Далеко не сразу я поняла, что это действительно происходит и именно со мной, не сразу поверила, усвоила, что публика ко мне благоволит. И, полюбив в конце концов свою новую жизнь, я привязалась к ней страстно. Удовольствие от успеха, полагаю, понять легко; меня больше поразило и захватило другое: я обнаружила в себе способность получать удовольствие от лицедейства, публичных выступлений, маскарада; мне нравилось носить красивую одежду, петь непристойные песенки. До тех пор мне было достаточно стоять за кулисами и наблюдать, как Китти в свете рампы флиртует с огромной шумной толпой. Теперь же, совершенно неожиданно, мне тоже довелось заигрывать со зрителями, ощущая на себе их завистливые, восхищенные взгляды. Это произошло само собой: я полюбила Китти, а затем, сделавшись Китти, полюбила немножко и самое себя. Мне нравились мои волосы, такие гладкие и блестящие. Безумно понравились мои ноги: прежде, когда они были окутаны юбками, я о них не задумывалась, но только теперь увидела, какие они длинные и стройные.

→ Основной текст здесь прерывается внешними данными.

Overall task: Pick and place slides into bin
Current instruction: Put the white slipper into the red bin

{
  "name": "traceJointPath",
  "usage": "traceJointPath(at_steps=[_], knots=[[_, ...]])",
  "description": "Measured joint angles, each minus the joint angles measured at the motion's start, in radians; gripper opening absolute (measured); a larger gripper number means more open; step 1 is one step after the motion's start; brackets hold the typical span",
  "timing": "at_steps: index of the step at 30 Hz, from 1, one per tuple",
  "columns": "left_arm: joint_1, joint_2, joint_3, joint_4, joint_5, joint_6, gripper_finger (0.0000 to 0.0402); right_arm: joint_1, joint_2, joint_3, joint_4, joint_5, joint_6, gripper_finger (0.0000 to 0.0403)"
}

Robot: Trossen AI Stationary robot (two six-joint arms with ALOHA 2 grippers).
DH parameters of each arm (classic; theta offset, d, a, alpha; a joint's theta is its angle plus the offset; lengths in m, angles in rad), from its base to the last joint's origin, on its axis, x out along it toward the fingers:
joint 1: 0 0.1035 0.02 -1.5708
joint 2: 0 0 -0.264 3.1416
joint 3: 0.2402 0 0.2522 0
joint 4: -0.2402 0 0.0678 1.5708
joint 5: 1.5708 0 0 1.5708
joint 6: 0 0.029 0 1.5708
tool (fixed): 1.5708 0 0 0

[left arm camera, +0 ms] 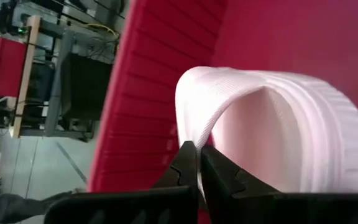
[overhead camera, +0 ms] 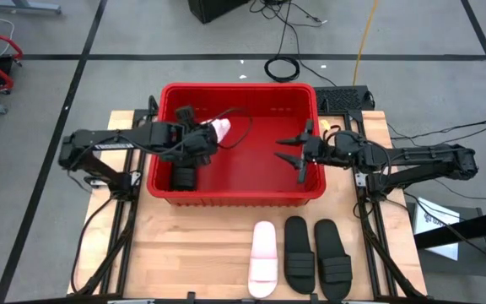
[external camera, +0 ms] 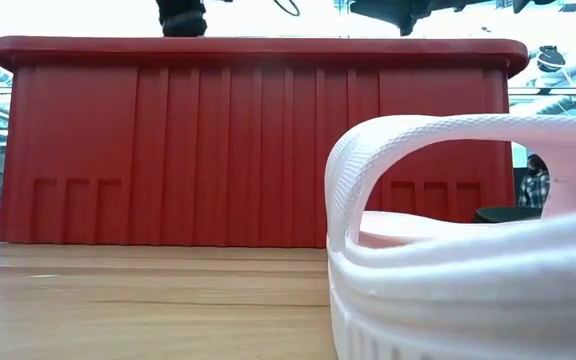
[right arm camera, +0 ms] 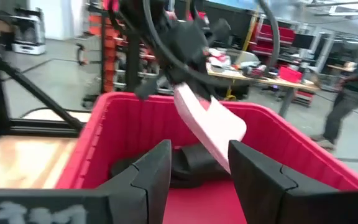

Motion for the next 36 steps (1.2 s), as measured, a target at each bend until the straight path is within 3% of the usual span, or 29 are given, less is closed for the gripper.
traceJointPath(at_steps=[16,21,25,36], knots=[[0.001,-0.010,-0.257,0.064,0.053,-0.171,0.0000,-0.007,0.000,0.000,0.007,0.002,0.018,0.0153],[-0.001,-0.011,-0.318,0.180,0.145,-0.148,0.0000,-0.007,0.000,0.000,0.013,0.002,0.018,0.0153],[-0.006,-0.010,-0.340,0.206,0.208,-0.137,0.0001,-0.007,0.000,0.000,0.016,0.002,0.020,0.0153],[-0.007,-0.010,-0.342,0.196,0.264,-0.148,0.0023,-0.007,0.000,0.000,0.015,0.002,0.026,0.0153]])
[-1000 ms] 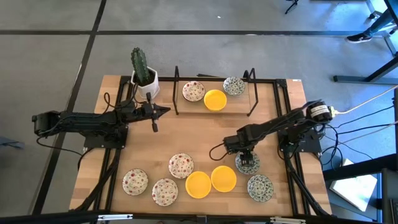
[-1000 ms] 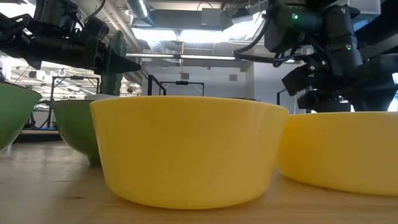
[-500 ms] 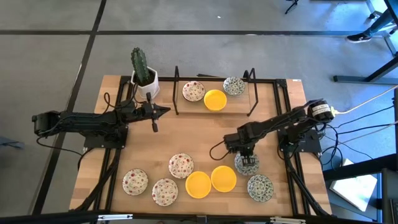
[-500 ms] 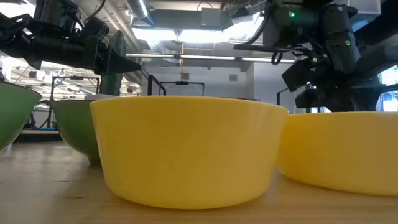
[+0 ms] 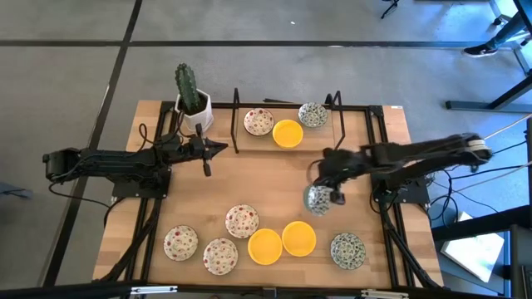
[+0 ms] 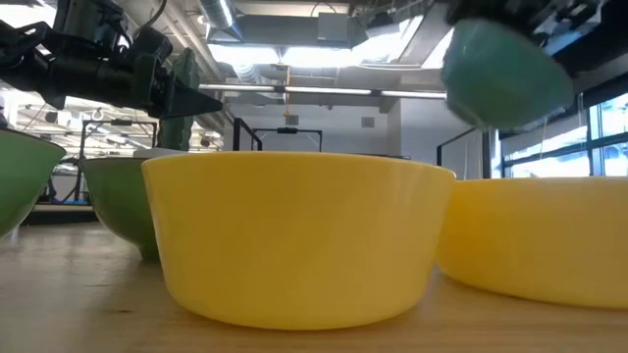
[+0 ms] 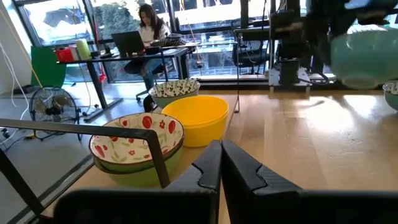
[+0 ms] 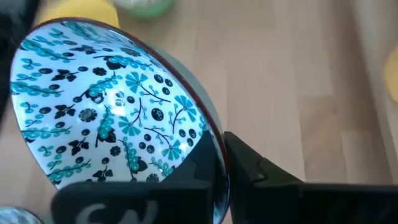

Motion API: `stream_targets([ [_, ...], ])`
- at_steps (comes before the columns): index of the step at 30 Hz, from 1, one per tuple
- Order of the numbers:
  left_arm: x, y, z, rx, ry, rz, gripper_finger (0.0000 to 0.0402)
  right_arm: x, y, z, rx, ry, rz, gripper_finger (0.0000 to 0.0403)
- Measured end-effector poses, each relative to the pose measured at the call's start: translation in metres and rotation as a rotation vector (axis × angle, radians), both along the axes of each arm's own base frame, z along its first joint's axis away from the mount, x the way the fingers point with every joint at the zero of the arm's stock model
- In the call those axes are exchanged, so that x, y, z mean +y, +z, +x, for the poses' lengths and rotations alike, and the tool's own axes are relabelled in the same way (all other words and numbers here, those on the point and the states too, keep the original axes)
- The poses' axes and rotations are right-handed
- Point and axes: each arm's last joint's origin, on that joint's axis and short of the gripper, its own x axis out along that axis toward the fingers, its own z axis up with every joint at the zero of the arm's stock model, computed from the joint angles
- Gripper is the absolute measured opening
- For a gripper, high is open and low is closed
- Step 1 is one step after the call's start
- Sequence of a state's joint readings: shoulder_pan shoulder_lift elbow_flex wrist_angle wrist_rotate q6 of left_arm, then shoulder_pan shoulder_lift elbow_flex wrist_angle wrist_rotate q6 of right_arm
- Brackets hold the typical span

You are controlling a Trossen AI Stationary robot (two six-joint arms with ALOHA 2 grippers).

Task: Pick & Place Mini bowls
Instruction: Stack the blue black bowl on top of the blue black bowl on the shelf

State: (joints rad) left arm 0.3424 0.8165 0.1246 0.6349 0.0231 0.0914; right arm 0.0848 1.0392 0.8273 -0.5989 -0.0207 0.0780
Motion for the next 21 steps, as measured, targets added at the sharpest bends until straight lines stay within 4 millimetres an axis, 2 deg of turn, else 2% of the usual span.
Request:
stream_targets([
  [2, 0.000, 0.000, 0.000, 0.003, 0.000, -0.001, 0.0004, -0.003, -0.003, -0.017, -0.073, -0.043, 0.045, 0.0014],
  [5, 0.000, -0.001, 0.000, 0.007, 0.000, -0.003, 0.0006, -0.006, -0.018, -0.040, -0.137, -0.103, 0.105, 0.0014],
  [9, 0.000, -0.001, 0.000, 0.010, 0.000, -0.004, 0.0008, -0.007, -0.039, -0.059, -0.249, -0.145, 0.176, 0.0014],
  [17, 0.000, -0.001, 0.000, 0.010, 0.000, -0.004, 0.0005, -0.009, -0.061, -0.076, -0.338, -0.193, 0.215, 0.0014],
  [21, 0.000, -0.001, 0.000, 0.010, 0.000, -0.004, 0.0008, -0.011, -0.056, -0.076, -0.385, -0.211, 0.187, 0.0014],
])
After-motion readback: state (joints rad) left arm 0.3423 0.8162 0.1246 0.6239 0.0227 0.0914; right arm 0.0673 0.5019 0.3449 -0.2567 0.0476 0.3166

Я могу показаться тщеславной. Но я тогда такой не была и не обещала стать тщеславной, поскольку моя любовь к себе основывалась исключительно на любви к Китти. Я не сомневалась, что наш номер по-прежнему полностью принадлежит ей. Из нас двоих только она пела по-настоящему, в то время как я слабо ей вторила. Когда мы танцевали, сложные шаги проделывала Китти, я же только переступала ногами с нею рядом. Я была ее фоном, эхом, тенью, которую она, в своем блеске, отбрасывала на сцену. Однако, подобно тени, я давала ей яркость, глубину, определенность, которой не хватало раньше.

Моя удовлетворенность не имела тогда ничего общего с тщеславием. Это была исключительно любовь: чем отточенней номер, тем совершенней любовь, так мне казалось. В конце концов, наш номер и наша любовь не столь уж отличались одно от другого. Родились они в один день — или, как мне хотелось думать, номер являлся порождением любви, не более чем публичной ее формой. Когда мы с Китти впервые сделались любовницами, я дала ей обещание. «Я буду осторожна», — сказала я, и мне ничего не стоило это пообещать, так как я не предвидела никаких трудностей. Я сдержала обещание: в присутствии посторонних никогда не целовала ее, не касалась, не говорила нежностей. Но это было нелегко и со временем не становилось легче, просто превратилось в скучную привычку. Легко ли днем изображать холодность и отчужденность, когда всю ночь наши нагие распаленные тела были спаяны в крепких объятиях? Легко ли прятать взгляды, когда другие наблюдают, держать за зубами язык, оттого что другие услышат, при том что наедине я любовалась ею часами, до боли в глазах, осыпала ее нежными именами, пока не пересохнет горло? Сидя рядом с Китти за ужином у миссис Денди, стоя подле нее в артистическом фойе, прогуливаясь вместе с нею по улицам, я ощущала на себе чугунные кандалы, сковывавшие меня по рукам и ногам. Китти разрешила мне любить ее, но мир, сказала она, никогда не позволит мне быть для нее кем-то еще, кроме подруги.